• What the task asks
Return, unchanged and with no pictures, the lines below from the very first through the one that contains "Target to outline: blue shelf edge".

(Excerpts from a dataset)
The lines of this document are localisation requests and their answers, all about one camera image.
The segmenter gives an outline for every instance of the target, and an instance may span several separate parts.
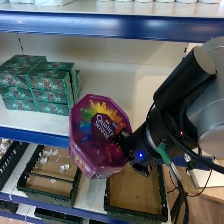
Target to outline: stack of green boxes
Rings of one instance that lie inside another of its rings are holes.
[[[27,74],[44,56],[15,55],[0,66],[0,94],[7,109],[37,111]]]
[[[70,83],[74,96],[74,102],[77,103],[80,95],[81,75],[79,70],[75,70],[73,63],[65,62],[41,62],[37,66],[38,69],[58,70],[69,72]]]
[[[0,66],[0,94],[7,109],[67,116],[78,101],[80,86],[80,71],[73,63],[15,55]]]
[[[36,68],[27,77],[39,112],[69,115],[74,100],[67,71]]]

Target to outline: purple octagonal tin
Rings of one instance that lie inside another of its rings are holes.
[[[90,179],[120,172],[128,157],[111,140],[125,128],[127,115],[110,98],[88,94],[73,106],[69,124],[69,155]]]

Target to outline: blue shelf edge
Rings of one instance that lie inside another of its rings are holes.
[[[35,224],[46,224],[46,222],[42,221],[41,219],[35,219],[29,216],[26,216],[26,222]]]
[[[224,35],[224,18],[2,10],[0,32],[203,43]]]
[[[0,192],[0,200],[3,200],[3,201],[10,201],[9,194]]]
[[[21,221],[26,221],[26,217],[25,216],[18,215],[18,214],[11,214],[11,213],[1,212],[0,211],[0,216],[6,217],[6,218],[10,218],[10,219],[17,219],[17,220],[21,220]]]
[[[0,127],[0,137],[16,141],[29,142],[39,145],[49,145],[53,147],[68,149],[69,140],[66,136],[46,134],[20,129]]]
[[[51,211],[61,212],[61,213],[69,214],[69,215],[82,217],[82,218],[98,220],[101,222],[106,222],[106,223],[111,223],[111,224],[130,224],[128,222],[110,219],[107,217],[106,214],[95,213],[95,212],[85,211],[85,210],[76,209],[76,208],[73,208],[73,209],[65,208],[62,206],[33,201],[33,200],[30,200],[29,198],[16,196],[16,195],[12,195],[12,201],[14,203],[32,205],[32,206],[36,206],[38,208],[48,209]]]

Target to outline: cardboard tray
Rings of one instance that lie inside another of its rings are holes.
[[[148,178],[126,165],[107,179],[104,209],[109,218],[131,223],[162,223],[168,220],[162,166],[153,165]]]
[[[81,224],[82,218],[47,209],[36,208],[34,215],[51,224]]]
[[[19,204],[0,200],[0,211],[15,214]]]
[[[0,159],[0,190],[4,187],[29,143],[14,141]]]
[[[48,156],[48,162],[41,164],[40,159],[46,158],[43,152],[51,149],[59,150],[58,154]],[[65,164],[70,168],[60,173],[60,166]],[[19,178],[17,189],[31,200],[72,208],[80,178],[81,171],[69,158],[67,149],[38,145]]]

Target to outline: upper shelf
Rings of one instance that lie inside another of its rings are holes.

• Response
The lines of this document are localisation requests and their answers, all about one camera image.
The segmenter gives an outline for every instance of the target, and an instance may span several separate parts.
Target to outline: stack of green boxes
Rings of one instance that lie inside another of its rings are holes.
[[[27,74],[44,56],[15,55],[0,66],[0,94],[7,109],[37,111]]]
[[[70,83],[74,96],[74,102],[77,103],[80,95],[81,75],[79,70],[75,70],[73,63],[65,62],[41,62],[37,66],[38,69],[58,70],[69,72]]]
[[[0,66],[0,94],[7,109],[67,116],[78,101],[80,86],[80,71],[73,63],[15,55]]]
[[[36,68],[27,77],[39,112],[69,115],[74,100],[67,71]]]

Target to outline: purple octagonal tin
Rings of one instance that lie inside another of its rings are holes.
[[[90,179],[120,172],[128,157],[111,140],[125,128],[127,115],[110,98],[88,94],[73,106],[69,124],[69,155]]]

Target to outline: blue shelf edge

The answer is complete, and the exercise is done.